To get an idea of why health care reform is so important, said Pam Kehaly, president of Anthem Blue Cross, you have to understand how much it costs.
“The issue today is how to restrain the rising cost of health care while delivering high-quality care,” Kehaly said at a policy roundtable discussion in Sacramento yesterday. “Last year, that was a $2.7 trillion expenditure. We throw these numbers around, but it’s hard to understand the magnitude of what we’re talking about. But if you sat at your dining room table tomorrow morning and turned over dollar bills, one after the other, it would take you 92 years to reach $2.7 trillion.”
Or put another way, Kehaly said, the cost of health care is about $8,400 for every American every year. “That means, for a family of four, it’s pretty much like buying a new car every year,” Kehaly said. “The amount of the economy of France — that is, how much France and the French people spend on everything — that’s how much we spend on health care.”
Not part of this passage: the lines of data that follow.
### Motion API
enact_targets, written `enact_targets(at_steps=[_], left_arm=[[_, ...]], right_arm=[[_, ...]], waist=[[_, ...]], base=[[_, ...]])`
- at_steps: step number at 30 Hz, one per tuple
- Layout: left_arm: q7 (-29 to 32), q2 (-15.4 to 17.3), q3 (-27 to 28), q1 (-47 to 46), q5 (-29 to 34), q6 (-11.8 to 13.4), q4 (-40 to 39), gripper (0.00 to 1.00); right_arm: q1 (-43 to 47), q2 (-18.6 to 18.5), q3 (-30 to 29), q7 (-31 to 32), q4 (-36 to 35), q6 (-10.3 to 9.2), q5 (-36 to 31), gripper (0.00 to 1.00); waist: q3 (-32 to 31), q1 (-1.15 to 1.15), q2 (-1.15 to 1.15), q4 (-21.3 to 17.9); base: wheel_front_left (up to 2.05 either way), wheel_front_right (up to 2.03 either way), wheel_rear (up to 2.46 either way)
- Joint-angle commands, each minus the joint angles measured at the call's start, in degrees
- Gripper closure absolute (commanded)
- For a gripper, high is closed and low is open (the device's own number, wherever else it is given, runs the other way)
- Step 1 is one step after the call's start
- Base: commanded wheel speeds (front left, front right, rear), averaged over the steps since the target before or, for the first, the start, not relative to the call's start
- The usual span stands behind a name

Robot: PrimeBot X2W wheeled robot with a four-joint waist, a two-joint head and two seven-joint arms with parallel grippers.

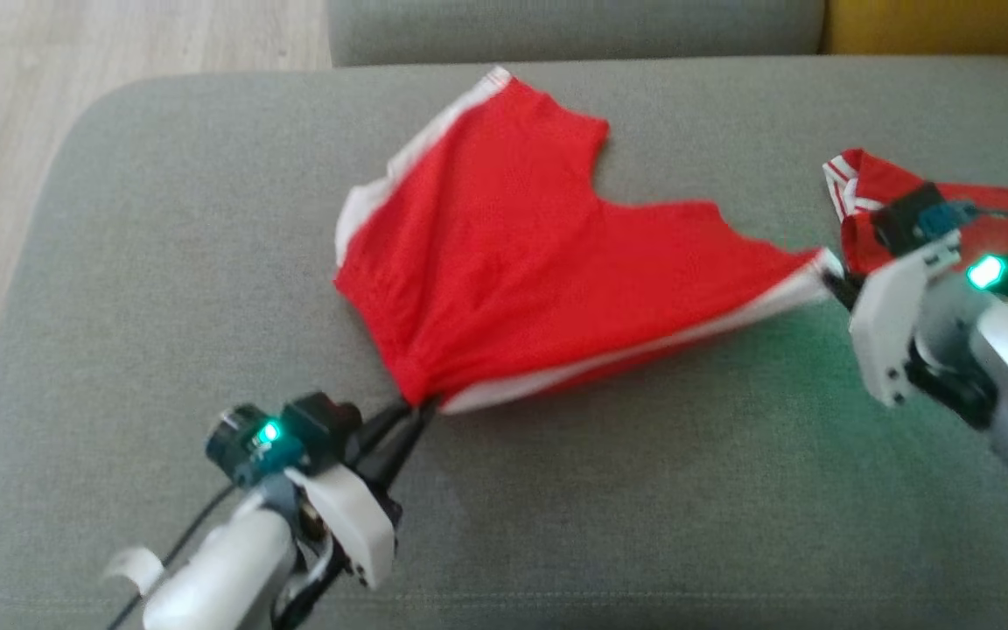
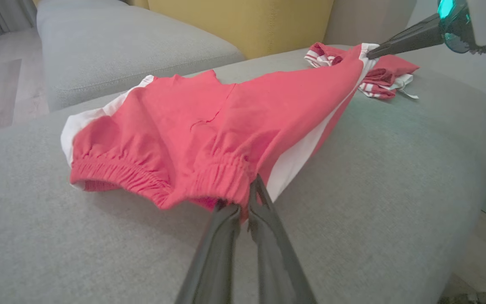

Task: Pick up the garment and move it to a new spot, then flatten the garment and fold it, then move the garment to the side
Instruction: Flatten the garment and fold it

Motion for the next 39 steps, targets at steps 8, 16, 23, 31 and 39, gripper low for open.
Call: enact_targets(at_steps=[8, 16, 23, 31, 39], left_arm=[[0.94, 1.63, -2.83, 2.46, -2.1, 0.08, -3.75, 1.0], [4.26, 2.4, -6.61, 6.09, -3.97, 0.09, -9.49, 1.0], [4.9, 1.93, -3.59, 2.44, -5.77, 1.46, -13.68, 1.0], [4.39, -0.16, -2.03, -4.21, -7.26, 0.95, -11.78, 1.0], [2.75, -2.83, -1.97, -11.65, -8.17, 0.4, -6.09, 1.0]], right_arm=[[6.15, -11.53, 1.88, 11.23, -12.19, 0.36, 6.91, 1.0], [11.09, -19.33, -1.82, 20.62, -23.51, 0.36, 12.07, 1.0], [6.38, -17.57, -11.67, 22.87, -27.31, 0.36, 8.66, 1.0], [-3.33, -11.27, -16.13, 28.27, -23.46, 0.36, 3.83, 1.0], [-12.06, -6.22, -16.37, 29.61, -15.91, 0.36, 0.27, 1.0]], waist=[[-3.21, 0.0, 0.0, 0.93], [-4.45, 0.0, 0.0, 2.29], [-1.36, 0.0, 0.0, 5.86], [3.79, 0.0, 0.0, 11.16], [9.02, 0.0, 0.0, 15.17]], base=[[0.0, 0.0, 0.0], [0.0, 0.0, 0.0], [0.0, 0.0, 0.0], [0.0, 0.0, 0.0], [0.0, 0.0, 0.0]])
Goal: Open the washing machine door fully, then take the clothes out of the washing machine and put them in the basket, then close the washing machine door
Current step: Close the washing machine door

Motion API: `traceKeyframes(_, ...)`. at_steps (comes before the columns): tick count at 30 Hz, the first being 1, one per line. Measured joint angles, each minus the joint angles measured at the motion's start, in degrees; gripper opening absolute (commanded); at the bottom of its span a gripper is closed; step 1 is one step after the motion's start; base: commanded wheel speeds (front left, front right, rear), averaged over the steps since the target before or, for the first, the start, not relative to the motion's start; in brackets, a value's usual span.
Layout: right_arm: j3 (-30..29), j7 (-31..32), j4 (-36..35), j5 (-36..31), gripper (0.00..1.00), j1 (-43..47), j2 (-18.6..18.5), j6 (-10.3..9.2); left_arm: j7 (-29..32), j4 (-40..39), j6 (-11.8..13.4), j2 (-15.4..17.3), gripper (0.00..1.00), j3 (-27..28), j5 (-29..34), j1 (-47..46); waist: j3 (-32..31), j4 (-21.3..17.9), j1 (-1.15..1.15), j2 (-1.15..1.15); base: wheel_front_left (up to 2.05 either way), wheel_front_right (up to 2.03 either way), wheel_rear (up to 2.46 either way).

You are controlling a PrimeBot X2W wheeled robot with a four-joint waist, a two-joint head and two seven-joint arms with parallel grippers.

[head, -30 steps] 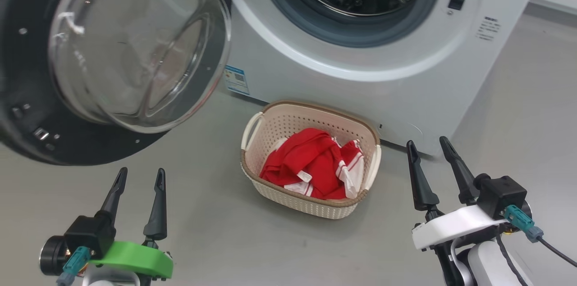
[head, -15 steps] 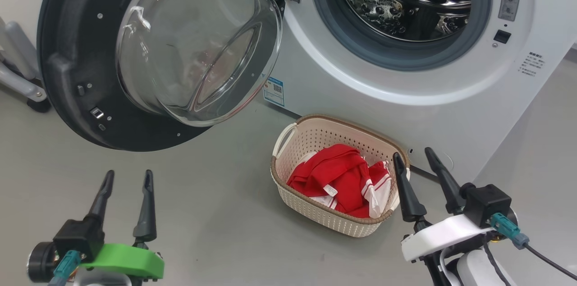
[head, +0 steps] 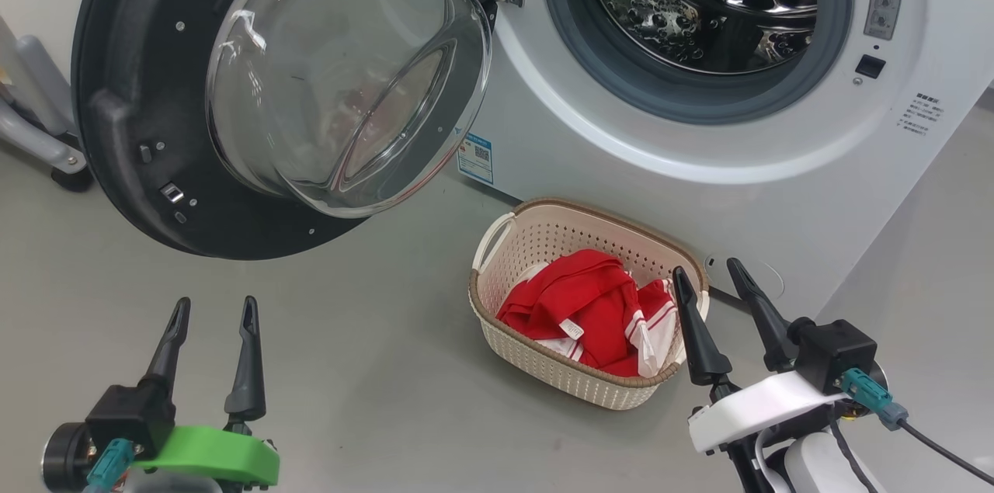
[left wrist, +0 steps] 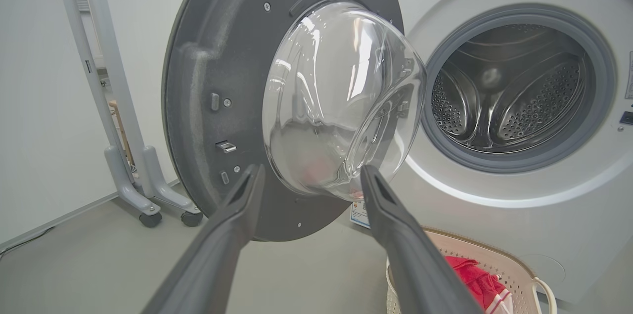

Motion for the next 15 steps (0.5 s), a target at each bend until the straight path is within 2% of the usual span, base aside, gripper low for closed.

Kehaly spoke at “Striving for High Value Health Care: Lessons Learned in California,” a symposium sponsored by NEHI, a national health policy institute based in Massachusetts and Anthem Blue Cross, part of NEHI’s “Bend the Curve” initiative, which aims to spread the word to states across the country about how to increase quality and lower costs.Â
NEHI identified seven particular areas where that nexus could be achieved most easily:
- Getting patients to take their medications properly;
- Preventing hospital readmissions;
- Reducing medication errors;
- Cutting back on antibiotic overuse;
- Discouraging avoidable emergency department visits;
- Immunizing children; and
- Decreasing hospital-based infections.
Those seven groupings represent about $521 billion of waste and inefficiency, according to Wendy Everett, president of NEHI. “We are at a significant crossroads today, between inefficient, ineffective, wasteful care, and the kind of care that we want health care to be,” Everett said.
“In Massachusetts [where NEHI is based], health care expenditures increased by 66%” over a short period of time, Everett said. During that same time period, she said, “we decreased our spending on education, on public health and public safety. And the irony is, those are the things that keep us healthier. So there is a hidden cost in the rise in health care cost. It takes away from education. It takes away from all of those social services.
When you increase health care cost, something else has to be cut.”
So, unless you want to reduce health care services or raise taxes, she said, there’s only one other alternative.
“There is a third way,” Everett said. “We can look at how efficient health care delivery is. If we could cut out just 25% of the waste, that would pay for so much of this. Because one-third of our health care spending does nothing to improve the quality of care delivered.”